Work item » Every line of the records below that holds the word "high" should be copied out.

Records from a collection

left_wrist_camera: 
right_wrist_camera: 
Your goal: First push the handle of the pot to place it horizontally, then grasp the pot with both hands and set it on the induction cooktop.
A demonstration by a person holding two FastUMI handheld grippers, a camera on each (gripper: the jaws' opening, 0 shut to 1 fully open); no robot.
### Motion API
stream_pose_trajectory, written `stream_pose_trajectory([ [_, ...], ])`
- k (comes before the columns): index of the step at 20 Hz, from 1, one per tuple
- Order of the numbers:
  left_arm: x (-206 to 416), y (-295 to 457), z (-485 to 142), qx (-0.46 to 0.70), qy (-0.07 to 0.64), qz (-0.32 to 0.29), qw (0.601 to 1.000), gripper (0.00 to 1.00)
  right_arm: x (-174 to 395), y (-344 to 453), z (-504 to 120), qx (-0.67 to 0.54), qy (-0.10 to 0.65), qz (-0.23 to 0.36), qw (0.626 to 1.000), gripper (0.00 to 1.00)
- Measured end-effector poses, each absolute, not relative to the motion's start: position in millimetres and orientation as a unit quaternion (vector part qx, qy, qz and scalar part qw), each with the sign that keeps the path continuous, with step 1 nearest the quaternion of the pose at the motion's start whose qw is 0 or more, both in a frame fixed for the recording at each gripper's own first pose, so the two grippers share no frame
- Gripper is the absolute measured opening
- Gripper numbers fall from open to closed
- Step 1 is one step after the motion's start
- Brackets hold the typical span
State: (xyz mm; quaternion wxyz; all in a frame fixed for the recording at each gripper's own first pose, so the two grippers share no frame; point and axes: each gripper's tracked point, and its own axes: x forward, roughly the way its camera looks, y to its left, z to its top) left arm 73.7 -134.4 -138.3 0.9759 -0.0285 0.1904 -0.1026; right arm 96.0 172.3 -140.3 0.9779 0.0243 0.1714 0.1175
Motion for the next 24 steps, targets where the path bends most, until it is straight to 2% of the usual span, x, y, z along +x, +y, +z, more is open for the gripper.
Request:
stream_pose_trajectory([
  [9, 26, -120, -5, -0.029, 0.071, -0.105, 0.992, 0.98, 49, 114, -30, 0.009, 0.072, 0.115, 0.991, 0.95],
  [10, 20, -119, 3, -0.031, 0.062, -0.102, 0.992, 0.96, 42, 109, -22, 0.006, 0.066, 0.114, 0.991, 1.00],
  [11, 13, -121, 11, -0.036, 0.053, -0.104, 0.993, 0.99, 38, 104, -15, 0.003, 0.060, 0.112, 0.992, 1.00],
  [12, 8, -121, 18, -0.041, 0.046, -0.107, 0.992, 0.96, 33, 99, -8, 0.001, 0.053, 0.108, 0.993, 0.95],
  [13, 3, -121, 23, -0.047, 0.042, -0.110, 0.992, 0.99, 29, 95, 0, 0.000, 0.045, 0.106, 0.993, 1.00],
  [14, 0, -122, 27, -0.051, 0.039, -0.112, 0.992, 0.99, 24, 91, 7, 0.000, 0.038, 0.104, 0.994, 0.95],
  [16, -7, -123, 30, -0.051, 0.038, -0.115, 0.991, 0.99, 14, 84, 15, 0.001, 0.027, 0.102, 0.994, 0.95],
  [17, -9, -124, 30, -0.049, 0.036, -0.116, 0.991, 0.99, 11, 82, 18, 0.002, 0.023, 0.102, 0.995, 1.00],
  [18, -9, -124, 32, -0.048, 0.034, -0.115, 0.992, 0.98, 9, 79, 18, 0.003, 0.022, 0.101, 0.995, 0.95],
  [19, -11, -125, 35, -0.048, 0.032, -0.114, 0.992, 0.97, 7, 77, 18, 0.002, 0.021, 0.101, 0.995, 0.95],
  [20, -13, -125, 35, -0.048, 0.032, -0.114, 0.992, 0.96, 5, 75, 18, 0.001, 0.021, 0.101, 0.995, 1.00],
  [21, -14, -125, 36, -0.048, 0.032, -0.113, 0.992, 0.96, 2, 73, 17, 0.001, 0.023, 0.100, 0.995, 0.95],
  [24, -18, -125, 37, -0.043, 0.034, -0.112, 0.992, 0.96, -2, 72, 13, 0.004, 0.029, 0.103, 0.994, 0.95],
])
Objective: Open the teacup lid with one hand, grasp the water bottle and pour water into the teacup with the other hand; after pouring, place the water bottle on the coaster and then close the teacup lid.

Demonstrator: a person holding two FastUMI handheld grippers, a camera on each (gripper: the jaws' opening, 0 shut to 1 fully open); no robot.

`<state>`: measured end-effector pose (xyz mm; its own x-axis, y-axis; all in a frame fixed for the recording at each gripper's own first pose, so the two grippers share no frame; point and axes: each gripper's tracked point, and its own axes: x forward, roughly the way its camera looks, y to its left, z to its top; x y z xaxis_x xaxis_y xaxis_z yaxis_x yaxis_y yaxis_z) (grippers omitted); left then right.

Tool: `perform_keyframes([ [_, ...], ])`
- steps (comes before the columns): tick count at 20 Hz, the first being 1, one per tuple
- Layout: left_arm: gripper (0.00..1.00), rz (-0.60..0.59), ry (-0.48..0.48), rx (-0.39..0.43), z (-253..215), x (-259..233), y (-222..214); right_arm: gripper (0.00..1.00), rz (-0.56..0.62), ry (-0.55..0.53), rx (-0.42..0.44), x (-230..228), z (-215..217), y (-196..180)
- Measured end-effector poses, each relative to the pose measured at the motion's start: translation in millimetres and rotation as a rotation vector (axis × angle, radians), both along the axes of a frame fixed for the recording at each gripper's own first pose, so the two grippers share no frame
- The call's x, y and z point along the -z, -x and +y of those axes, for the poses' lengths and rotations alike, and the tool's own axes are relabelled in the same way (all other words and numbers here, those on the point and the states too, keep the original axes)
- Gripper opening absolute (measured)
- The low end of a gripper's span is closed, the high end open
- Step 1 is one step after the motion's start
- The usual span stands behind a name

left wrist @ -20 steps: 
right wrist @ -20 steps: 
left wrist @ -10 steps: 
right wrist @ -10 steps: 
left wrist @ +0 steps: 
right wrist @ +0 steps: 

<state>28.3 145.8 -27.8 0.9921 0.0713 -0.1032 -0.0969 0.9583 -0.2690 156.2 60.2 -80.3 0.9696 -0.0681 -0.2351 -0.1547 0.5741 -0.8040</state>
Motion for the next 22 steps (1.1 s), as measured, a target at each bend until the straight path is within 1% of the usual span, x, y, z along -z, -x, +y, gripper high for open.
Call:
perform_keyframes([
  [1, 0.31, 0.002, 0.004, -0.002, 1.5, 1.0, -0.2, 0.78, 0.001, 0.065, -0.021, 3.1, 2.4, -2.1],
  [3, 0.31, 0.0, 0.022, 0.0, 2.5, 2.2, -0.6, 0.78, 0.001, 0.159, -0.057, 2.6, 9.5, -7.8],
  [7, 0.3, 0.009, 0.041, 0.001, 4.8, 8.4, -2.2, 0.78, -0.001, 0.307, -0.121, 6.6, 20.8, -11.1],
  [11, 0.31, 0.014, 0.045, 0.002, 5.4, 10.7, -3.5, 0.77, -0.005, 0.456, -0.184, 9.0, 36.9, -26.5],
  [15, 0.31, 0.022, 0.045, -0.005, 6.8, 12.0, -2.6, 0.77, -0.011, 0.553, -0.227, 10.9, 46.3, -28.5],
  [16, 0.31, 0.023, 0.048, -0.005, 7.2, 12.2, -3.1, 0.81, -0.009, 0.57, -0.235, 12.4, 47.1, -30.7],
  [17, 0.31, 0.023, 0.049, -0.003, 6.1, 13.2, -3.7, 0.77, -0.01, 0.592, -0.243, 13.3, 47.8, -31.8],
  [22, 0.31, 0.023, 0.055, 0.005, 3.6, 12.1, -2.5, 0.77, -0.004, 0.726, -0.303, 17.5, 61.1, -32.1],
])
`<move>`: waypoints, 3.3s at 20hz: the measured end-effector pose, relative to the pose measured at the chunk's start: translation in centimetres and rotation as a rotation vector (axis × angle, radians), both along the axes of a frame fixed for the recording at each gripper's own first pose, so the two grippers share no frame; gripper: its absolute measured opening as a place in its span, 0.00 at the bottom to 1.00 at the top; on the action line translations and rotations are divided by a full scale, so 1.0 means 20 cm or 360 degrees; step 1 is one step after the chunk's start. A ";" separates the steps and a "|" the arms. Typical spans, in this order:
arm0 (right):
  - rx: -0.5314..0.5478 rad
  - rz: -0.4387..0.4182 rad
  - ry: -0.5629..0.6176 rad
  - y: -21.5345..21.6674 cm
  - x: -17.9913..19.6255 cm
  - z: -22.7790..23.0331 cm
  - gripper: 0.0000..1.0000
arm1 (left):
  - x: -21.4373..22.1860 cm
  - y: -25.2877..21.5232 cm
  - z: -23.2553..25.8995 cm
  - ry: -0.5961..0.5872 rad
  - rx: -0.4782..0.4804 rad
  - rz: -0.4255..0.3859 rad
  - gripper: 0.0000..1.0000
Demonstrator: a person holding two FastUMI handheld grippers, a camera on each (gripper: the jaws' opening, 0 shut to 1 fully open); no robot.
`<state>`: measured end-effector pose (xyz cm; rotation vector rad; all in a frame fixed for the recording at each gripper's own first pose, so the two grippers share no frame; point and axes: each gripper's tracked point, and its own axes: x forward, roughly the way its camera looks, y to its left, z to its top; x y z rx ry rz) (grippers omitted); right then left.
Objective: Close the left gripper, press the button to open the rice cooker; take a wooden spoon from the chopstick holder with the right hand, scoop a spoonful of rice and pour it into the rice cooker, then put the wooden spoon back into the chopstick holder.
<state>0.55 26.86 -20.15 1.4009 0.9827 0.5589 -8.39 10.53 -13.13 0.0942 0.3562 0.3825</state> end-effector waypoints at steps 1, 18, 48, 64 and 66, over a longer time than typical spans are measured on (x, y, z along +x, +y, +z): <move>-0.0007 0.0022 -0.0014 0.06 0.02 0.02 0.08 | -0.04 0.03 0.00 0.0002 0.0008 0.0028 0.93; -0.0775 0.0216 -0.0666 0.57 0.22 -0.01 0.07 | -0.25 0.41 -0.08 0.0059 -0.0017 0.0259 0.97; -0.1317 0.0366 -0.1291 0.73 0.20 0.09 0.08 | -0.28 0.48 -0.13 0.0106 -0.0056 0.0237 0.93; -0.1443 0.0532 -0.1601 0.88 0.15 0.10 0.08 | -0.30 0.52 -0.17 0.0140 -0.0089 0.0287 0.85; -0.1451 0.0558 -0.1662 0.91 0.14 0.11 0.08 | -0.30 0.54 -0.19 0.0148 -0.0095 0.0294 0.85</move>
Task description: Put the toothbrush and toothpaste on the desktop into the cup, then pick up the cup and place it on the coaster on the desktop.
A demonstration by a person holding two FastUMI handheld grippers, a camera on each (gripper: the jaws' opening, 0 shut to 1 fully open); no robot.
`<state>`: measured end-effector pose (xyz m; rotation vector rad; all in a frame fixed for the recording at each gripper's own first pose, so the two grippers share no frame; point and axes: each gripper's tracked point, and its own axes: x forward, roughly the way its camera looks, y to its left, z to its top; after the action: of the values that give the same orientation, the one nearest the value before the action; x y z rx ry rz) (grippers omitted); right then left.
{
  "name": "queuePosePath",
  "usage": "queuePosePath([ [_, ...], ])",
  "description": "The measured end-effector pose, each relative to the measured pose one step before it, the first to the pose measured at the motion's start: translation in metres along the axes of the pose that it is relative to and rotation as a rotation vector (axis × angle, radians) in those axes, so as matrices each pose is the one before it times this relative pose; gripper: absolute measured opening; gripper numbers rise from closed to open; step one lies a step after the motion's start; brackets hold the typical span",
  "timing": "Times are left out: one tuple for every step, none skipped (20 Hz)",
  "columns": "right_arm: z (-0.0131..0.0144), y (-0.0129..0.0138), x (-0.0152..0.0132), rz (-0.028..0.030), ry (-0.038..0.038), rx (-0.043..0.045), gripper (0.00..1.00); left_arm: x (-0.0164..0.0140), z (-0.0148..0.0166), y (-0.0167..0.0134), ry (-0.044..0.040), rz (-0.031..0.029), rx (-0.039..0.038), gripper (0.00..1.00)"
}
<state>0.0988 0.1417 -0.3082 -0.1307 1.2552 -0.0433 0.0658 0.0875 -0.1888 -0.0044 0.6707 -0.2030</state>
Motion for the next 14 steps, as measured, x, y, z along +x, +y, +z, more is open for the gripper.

Exercise solution »
- The low end of a gripper's span is closed, the high end open
Motion for the next 22 steps (1.1 s), as measured, a target at each bend until the straight path is within 1% of the usual span, x, y, z along -z, -x, +y, gripper high for open.

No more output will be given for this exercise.